Oxygen
I recently participated in a webcast that dealt with the goings on in the auto industry (representing Automotive Design & Production—autofieldguide.com). The Chinese auto industry came up in a variety of ways, ranging from the seemingly locked-in purchase of Volvo by Geely to the possibility of sales channels being established in the U.S. market by Chinese vehicle manufacturers. Someone asked whether the Chinese market would influence the products we drive here, and while at least one of the participants essentially pooh-poohed it, there is the fact that the interior design of the 2010 Buick LaCrosse, Buick’s effort to make itself relevant in the U.S. market, was performed at the Pan Asia Technical Automotive Center, which GM operates with its partner Shanghai Automotive Industry Corp., because Buick is a huge brand in China and the car is being offered in Beijing as well as Boston.
With 1.3-billion people in China versus about 307 million in the U.S., if you’re developing global products, which country becomes more significant going forward? Then there’s India, with a population of 1.1-billion people. Once again, a lot of people with their own set of needs. Who do you develop for? Or maybe the more fundamental question is: How do you develop, because the status quo may become something different?

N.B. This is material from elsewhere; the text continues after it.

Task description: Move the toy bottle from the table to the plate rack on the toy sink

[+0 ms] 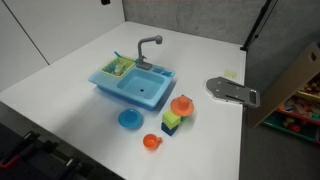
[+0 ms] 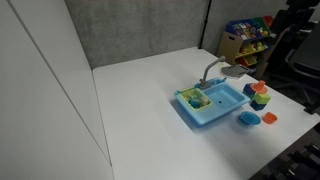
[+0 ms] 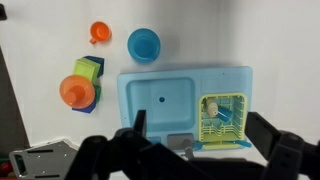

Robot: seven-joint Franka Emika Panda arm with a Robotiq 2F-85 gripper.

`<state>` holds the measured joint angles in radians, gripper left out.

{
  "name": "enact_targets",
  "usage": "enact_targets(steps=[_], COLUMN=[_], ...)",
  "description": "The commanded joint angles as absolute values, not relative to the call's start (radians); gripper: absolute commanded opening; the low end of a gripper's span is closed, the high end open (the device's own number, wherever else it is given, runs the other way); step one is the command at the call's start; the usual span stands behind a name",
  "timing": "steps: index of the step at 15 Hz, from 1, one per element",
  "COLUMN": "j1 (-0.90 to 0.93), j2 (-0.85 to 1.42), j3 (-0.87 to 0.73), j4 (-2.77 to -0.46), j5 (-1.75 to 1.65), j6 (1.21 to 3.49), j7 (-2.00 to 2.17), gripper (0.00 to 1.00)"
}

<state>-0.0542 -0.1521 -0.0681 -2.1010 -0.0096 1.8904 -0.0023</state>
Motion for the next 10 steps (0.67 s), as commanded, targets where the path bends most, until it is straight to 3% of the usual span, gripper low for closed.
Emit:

A new approach being taken at General Electric (ge.com) is telling in this regard. It is described in a Harvard Business Review piece by Jeffrey R. Immelt, chairman and CEO of GE; and Vijay Govindarajan and Chris Trimble, both of whom are with the Tuck School of Business at Dartmouth and consultants to GE. The article, “How GE Is Disrupting Itself” (Oct. ‘09), contains a passage that needs to be clearly understood by product developers at all levels of any organization that plans to be successful for the foreseeable future. The authors write: “Ten years ago when GE senior managers discussed the global marketplace, they talked about ‘the U.S., Europe, Japan, and the rest of the world.’ Now they talk about ‘resource-rich regions,’ such as the Middle East, Brazil, Canada, Australia, and Russia, and ‘people-rich regions,’ such as China and India. The ‘rest of the world’ now means the U.S., Europe, and Japan.” Read that last sentence again. Do you think that product development going forward is what it’s always been?

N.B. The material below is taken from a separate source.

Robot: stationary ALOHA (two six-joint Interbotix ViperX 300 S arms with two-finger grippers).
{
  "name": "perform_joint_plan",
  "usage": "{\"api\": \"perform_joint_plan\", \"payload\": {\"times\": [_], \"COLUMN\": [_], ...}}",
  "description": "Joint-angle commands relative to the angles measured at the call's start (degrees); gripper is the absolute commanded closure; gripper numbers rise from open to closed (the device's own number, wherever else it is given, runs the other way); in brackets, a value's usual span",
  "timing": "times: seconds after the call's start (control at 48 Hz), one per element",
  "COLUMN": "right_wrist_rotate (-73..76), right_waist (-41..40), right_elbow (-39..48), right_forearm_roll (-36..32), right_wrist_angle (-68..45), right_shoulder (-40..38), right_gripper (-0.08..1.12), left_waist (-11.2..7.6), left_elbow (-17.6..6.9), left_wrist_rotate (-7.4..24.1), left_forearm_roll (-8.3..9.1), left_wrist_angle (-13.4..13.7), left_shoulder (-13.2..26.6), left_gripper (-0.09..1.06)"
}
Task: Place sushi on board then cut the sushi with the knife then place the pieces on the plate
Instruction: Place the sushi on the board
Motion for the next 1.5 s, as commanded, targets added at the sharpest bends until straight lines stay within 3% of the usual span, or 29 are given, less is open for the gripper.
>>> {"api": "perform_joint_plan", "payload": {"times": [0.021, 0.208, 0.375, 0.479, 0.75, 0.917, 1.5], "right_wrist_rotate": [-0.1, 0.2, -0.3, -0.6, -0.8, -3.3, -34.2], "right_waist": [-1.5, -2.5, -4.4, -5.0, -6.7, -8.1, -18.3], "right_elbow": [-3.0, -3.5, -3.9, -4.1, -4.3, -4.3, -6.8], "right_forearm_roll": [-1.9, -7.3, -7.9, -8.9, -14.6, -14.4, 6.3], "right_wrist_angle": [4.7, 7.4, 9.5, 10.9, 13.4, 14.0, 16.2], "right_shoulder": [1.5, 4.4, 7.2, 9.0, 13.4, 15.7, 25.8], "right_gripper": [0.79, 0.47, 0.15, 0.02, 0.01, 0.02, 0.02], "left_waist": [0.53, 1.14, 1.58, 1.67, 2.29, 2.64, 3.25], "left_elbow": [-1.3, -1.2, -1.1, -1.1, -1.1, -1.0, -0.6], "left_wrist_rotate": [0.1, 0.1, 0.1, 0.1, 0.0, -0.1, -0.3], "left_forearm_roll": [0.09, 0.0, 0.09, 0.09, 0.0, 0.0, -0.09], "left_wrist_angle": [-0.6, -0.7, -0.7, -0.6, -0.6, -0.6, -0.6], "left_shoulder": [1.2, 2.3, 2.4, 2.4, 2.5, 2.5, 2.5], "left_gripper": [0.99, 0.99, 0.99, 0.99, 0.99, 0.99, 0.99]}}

GE is undertaking an approach called “reverse innovation.” Heretofore GE, like many multinationals, performed “glocalization,” which the authors define as the approach in which companies like GE would “develop great products at home and then distribute them worldwide, with some adaptations to local conditions.” That was then. Reverse innovation is now. Products are developed for markets like China and India—low-cost products, like a $1,000-handheld electrocardiogram unit and a $15,000-portable ultrasound machine—and then sold in the U.S. and elsewhere, used for new applications. The authors acknowledge that in developing countries they are “more than happy with high-tech solutions that deliver decent performance at an ultralow cost—a 50% solution at a 15% price.” Know, for example, that a conventional ultrasound unit has a price tag of $100,000 or more.
“Reverse innovation isn’t optional; it’s oxygen,” they write.